Of his election loss, Latham wrote: I had my shot at being prime minister. It didn't work out on several fronts. But life goes on, potentially in a splendid way, spending so much time with my family. After suffering testicular cancer, the greatest gift in my life has been the ability to have children with Janine. I would be a fool to waste it.

===The Latham Diaries===

Soon after his retirement, Latham announced his decision to publish a selection of diary entries spanning almost a decade. Following a bidding war, it was announced that Melbourne University Press (MUP) would publish the Diaries in late September. MUP later awarded the exclusivity rights for extracts to News Ltd and the exclusivity for the first interview to the ABC television program Enough Rope, which was due to be broadcast at 9.30 pm on Monday 19 September 2005.

Meanwhile, excerpts of the Diaries were published by The Australian from 15 September ahead of their publication in book form on 19 September. The excerpts published include attacks by Latham on the ALP, his successor Kim Beazley, frontbencher Kevin Rudd and former Labor prime ministers Paul Keating and Gough Whitlam.
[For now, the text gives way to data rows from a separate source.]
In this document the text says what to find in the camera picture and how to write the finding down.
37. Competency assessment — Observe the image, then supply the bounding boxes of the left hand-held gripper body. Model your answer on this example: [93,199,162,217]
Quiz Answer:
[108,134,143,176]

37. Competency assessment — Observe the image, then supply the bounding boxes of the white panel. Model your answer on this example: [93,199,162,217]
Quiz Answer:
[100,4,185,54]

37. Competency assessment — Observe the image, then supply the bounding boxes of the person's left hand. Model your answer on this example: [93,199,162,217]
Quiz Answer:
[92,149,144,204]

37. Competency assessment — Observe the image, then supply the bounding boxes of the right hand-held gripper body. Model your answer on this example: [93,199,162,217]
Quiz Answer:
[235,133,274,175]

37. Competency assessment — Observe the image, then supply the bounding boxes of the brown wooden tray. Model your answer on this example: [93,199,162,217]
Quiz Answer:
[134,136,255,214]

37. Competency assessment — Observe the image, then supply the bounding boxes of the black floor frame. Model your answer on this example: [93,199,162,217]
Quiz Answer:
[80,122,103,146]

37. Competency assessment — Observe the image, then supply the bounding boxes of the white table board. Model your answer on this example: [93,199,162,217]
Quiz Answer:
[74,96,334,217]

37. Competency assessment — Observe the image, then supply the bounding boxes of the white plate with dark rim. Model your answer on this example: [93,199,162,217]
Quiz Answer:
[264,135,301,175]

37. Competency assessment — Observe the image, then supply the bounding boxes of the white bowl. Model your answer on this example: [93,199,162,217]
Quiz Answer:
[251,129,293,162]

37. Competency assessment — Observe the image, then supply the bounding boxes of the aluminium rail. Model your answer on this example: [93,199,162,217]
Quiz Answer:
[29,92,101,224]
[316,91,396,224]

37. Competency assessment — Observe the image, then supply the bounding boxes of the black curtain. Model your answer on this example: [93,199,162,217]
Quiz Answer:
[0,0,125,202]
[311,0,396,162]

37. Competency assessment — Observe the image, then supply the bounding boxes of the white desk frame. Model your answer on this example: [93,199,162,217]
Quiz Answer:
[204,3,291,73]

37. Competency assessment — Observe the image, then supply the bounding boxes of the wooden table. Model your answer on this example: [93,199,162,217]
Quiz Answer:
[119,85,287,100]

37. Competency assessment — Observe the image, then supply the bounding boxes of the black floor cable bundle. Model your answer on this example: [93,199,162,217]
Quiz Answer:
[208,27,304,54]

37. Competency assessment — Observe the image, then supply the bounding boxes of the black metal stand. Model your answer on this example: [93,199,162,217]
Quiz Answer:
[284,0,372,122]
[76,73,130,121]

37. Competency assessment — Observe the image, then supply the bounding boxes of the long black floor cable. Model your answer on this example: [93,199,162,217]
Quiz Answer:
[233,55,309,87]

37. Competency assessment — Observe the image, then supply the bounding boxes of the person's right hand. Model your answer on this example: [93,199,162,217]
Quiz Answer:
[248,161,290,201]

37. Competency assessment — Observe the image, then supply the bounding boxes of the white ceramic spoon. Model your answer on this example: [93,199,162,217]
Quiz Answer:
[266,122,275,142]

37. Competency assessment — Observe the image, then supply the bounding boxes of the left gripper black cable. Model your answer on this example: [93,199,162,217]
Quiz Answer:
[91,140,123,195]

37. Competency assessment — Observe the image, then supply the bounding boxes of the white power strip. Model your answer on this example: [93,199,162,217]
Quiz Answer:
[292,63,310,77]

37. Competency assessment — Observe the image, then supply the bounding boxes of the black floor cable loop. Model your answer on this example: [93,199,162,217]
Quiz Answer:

Due to the publicity the Diaries were now generating, the extensive amount of published extracts, and concerns that Latham had recorded other interviews, in particular with another ABC program, Lateline, Enough Rope pushed to have the interview broadcast four days early on Thursday 15 September at 8.30 pm with a simultaneous broadcast on some ABC radio stations. However, when the time came to broadcast, the ABC announced that the interview would not be shown due to a legal injunction sought by News Limited (owner of The Australian), which had the rights to publish extracts from the Diaries. Reports on the night said any broadcast by the ABC was a breach of confidentiality between News and the book's publisher, MUP, the newspaper publisher having signed to an A$80,000 deal to publish excerpts of the book in the weekend newspapers. However, at 10.30 pm, the ABC aired the Denton interview after the Supreme Court of New South Wales lifted the injunction. Justice Harry Palmer said the publication of large parts of the book in News Limited newspapers largely destroyed the value of the material. Due to the last-minute changes, the edition of ABC's Lateline program scheduled for 10.30 pm featuring another interview with Latham (also subject to the short-lived injunction) was aired the following night.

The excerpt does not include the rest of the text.